Disjunctive cognition is a common phenomenon in dreams, first identified by psychoanalyst Mark Blechner, in which two aspects of cognition do not match each other. The dreamer is aware of the disjunction, yet that does not prevent it from remaining. From Dr. Mark Blechner's The Dream Frontier, it states "The specifics of bizarre dream experiences may be a source of data about the different levels of perceptual processing". By careful examination of the experiences in dreams, we may gain insight into the workings of our mind/brains. The most frequent disjunction is between appearance and identity, such as "I knew it was my mother, even though it didn't look like her."
The dreamer recognizes a character's identity, even though the appearance does not match the identity. Character identity relates to facial recognition. In Blechner's The Dream Frontier he says "One theory of facial recognition is that the visual information passes from the retina through the optic nerve to the lateral geniculate nucleus and thence to the cortex, for discrimination of the features by the feature discrimination area". This is one example of data that can help validate Blechner's idea. He stated it is "a far-reaching hypothesis and will require a great deal of research to test it." But, another piece of data to support it is that people almost always start off a recollection of a dream as "It was the strangest thing" Such dreams are usually not experienced as bizarre, despite the fact that such a statement in waking life would be considered psychotic. In waking life, most people would assume that they misidentified the person and correct for it, but not in dreams. An example of disjunctive cognition is "I was the opposite of what I actually look like. I was tall and lanky like Katharine Hepburn, but not particularly attractive (Fosshage and Loew, 1987, p. 10).” 

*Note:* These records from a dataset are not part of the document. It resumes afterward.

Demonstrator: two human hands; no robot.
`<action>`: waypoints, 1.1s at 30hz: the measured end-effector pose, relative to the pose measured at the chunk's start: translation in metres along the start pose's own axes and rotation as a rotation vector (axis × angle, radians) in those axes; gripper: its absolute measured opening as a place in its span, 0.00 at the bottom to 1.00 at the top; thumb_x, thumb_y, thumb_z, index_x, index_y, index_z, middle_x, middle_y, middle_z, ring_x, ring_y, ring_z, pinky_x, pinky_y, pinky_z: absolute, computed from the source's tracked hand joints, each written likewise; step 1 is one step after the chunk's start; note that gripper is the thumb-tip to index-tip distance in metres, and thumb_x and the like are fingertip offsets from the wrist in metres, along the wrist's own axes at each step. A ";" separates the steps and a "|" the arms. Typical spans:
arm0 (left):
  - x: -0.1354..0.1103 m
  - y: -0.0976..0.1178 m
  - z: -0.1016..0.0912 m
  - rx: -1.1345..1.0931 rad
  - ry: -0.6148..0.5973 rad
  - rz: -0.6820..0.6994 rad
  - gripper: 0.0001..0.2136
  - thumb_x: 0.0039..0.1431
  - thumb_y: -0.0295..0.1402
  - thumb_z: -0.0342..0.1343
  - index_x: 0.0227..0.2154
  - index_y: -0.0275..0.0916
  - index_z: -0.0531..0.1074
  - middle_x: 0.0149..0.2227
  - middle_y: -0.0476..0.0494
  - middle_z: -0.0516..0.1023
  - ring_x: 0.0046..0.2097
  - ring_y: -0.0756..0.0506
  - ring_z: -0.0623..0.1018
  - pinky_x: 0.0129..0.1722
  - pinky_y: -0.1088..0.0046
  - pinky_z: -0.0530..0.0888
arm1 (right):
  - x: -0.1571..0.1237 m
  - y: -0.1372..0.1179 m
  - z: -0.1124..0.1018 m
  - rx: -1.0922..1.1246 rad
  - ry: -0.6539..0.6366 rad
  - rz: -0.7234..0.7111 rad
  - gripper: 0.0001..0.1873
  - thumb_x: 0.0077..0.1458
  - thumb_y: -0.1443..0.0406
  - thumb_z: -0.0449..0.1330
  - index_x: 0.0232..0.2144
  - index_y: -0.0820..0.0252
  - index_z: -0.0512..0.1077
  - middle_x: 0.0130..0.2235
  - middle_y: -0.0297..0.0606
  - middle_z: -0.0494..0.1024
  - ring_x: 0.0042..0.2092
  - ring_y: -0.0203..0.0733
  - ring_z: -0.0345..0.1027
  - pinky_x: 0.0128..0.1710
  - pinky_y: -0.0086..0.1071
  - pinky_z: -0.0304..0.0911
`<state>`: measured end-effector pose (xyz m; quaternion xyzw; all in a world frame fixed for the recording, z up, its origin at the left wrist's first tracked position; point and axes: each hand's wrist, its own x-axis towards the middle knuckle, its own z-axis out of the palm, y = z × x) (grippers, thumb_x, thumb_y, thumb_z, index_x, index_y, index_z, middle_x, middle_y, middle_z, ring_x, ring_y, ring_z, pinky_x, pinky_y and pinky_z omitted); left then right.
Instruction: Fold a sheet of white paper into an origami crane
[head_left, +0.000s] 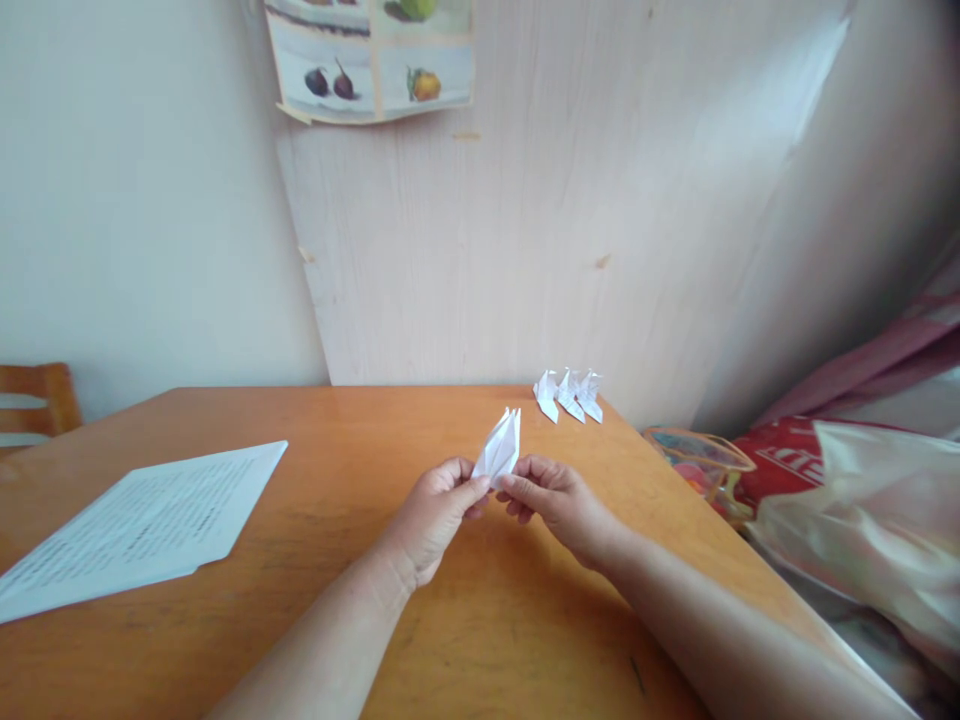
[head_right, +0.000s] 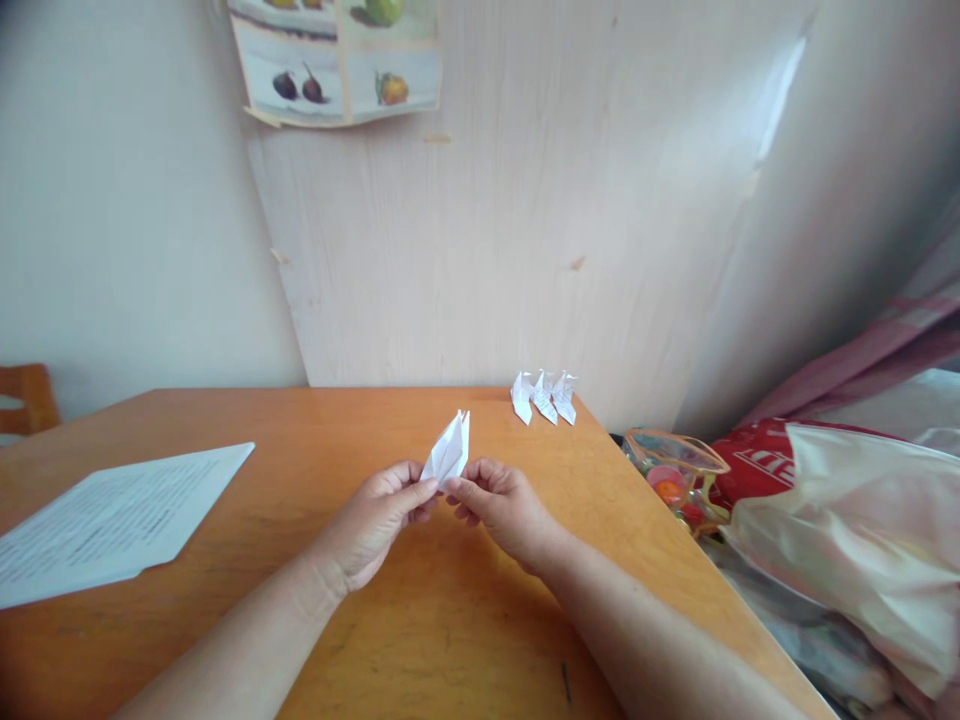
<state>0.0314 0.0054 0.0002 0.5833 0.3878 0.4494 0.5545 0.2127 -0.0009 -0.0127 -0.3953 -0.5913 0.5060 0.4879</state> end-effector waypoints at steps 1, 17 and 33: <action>0.000 0.000 0.000 0.068 0.038 0.003 0.09 0.58 0.39 0.58 0.32 0.37 0.70 0.30 0.48 0.75 0.33 0.48 0.73 0.34 0.72 0.68 | 0.001 0.002 -0.002 -0.038 0.037 -0.016 0.11 0.57 0.57 0.63 0.34 0.59 0.71 0.32 0.35 0.75 0.32 0.37 0.66 0.32 0.33 0.61; 0.002 -0.009 -0.002 0.899 0.119 0.303 0.08 0.59 0.28 0.50 0.25 0.41 0.61 0.24 0.53 0.66 0.27 0.49 0.67 0.28 0.73 0.57 | -0.012 -0.020 -0.008 -0.974 0.346 -0.655 0.04 0.58 0.65 0.62 0.38 0.53 0.75 0.45 0.40 0.74 0.48 0.49 0.67 0.50 0.46 0.57; -0.008 0.007 0.003 0.428 -0.025 0.072 0.06 0.61 0.36 0.53 0.33 0.40 0.69 0.25 0.51 0.75 0.27 0.49 0.74 0.28 0.74 0.68 | -0.007 -0.029 -0.018 -0.989 0.187 -0.381 0.09 0.60 0.63 0.60 0.30 0.53 0.80 0.34 0.38 0.77 0.40 0.45 0.66 0.43 0.40 0.56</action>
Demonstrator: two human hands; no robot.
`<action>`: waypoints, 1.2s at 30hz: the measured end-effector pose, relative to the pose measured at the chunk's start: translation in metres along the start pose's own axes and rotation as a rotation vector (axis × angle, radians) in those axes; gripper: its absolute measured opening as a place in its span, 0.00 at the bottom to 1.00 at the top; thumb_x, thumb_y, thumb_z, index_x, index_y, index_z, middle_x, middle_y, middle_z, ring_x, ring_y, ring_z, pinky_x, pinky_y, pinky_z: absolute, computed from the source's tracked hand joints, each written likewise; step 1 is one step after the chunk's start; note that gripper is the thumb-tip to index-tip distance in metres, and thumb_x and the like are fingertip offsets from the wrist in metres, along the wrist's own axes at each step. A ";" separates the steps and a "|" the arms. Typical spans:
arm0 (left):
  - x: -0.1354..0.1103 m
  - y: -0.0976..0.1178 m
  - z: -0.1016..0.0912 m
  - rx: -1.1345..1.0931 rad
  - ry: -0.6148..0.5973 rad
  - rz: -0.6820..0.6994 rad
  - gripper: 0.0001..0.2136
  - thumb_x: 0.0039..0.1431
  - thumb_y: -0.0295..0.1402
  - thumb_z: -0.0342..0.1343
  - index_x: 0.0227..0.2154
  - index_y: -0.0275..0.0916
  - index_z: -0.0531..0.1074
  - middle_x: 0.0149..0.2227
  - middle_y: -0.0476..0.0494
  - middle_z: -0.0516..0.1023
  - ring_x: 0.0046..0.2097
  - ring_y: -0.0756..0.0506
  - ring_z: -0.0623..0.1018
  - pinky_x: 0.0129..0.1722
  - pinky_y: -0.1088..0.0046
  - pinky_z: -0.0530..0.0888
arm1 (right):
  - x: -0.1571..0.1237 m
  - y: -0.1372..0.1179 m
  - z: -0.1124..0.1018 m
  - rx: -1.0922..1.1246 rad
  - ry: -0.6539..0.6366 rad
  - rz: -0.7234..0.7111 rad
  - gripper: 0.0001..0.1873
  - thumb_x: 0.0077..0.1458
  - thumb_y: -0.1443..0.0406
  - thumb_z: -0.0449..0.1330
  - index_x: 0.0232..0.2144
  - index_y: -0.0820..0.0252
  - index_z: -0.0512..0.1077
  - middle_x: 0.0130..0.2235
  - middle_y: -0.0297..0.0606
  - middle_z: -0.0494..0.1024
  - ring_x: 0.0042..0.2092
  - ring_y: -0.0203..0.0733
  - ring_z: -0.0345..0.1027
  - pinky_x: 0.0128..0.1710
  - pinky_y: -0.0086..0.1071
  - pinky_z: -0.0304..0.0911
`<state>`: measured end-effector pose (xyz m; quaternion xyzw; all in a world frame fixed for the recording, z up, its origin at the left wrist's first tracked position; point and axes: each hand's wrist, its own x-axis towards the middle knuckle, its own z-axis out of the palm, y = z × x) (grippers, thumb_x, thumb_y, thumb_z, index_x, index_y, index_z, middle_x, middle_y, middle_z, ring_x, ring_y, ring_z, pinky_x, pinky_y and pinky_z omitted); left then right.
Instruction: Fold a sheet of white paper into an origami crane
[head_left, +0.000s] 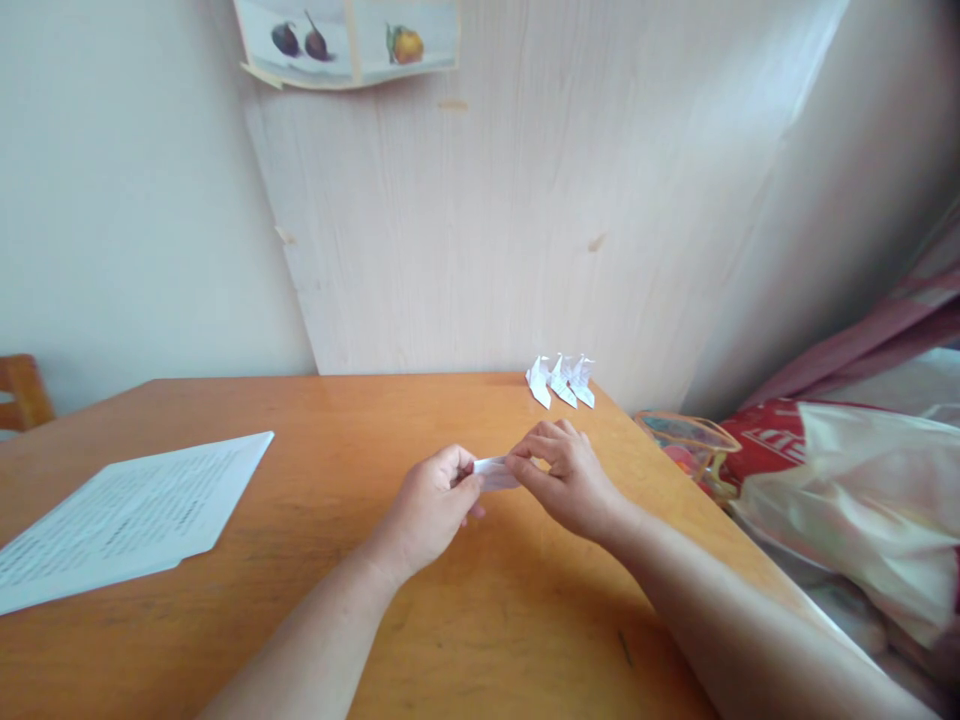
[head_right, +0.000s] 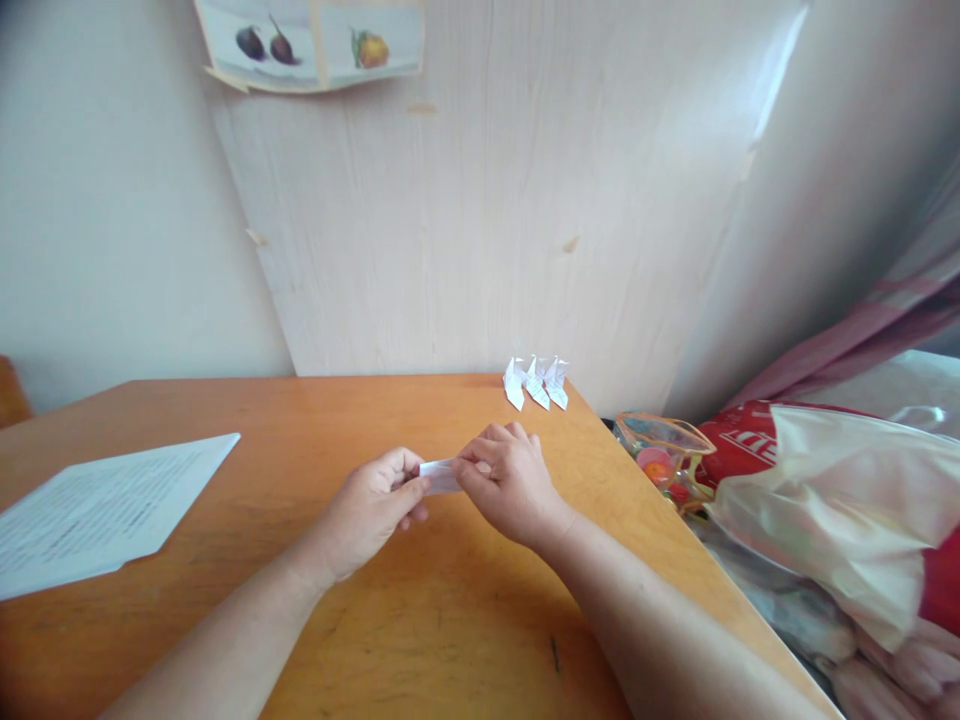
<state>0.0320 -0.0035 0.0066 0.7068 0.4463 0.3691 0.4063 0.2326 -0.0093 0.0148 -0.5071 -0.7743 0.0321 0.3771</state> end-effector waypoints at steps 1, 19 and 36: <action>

Disjunctive cognition can also involve time perception. It is quite common to dream that as an adult, one goes back to a time and place of one's childhood. In this case, the perceived age of the dreamer is disjunctive with the setting of the dream. It is much less common to perceive the opposite: dreaming of oneself as a child, where the time and place are that of one's adulthood. However, it is common to dream of other people whom one knew at an earlier age appearing in the present. This is especially frequent in the dreams of people who have lost close relatives. For example, Aharon Appelfeld reported: "I dreamed about my parents. They had not aged since we were together sixty-three years ago in Prague, and their faces expressed amazement that I had grown older. We were briefly united in mutual astonishment, and I knew that I had something important to tell them. But, as in every profound dream, I could not get the words out."

Blechner calls disjunctive cognitions "the commonplace bizarreness of dreamlife." Some things that happen in dreams feel bizarre to the dreamer, but disjunctive cognitions usually do not. Another commonplace bizarreness of dreams is the interobject, in which the dreamer sees something between two objects, as in: I dreamt of something "between a swimming pool and an aqueduct," or "between a cell-phone and a baby." This has led researchers to ask how people determine a specific character in a dream is their "mother" or "themselves" if they do not physically appear to be. This can give insight on a person's experience with disjunctive cognition and with the person they dreamed about. The way they saw their mother could more or less be the way they viewed them from an emotional standpoint. It can also reflect the kind of relationship they had with their mother or with themselves. This can also open up a bigger insight on the meaning of dreams and how our minds work through problems we have throughout the day.   
     
Disjunctive cognitions reveal much about how the brain is organized. Blechner has suggested that whenever disjunctive cognitions occur, the two aspects of cognition that are disjunctive are handled in different parts of the brain whose mutual integration is suppressed or shifted during sleep. Disjunctive cognitions between what the person looks like and who the person is suggest two brain systems for those aspects of perception. This is supported by research in neuropsychology and neurobiology. For example, some people who have suffered strokes or other brain damage have a syndrome known as prosopagnosia. A prosopagnosic man may look at his wife of 50 years, see all of her features clearly, and yet not recognize who she is. In such people, the process of seeing is intact, but the process of facial recognition is damaged. 

There is also the phenomenon of Capgras syndrome, in which a person may feel that a close relative is actually an impostor. The features of the relative are recognizable, but the person's identity is not. And there is also Fregoli delusion, in which a person may mistakenly identify strangers as people he actually knows. In all of these syndromes, there is a disjunction between the appearance and perceived identity of the person.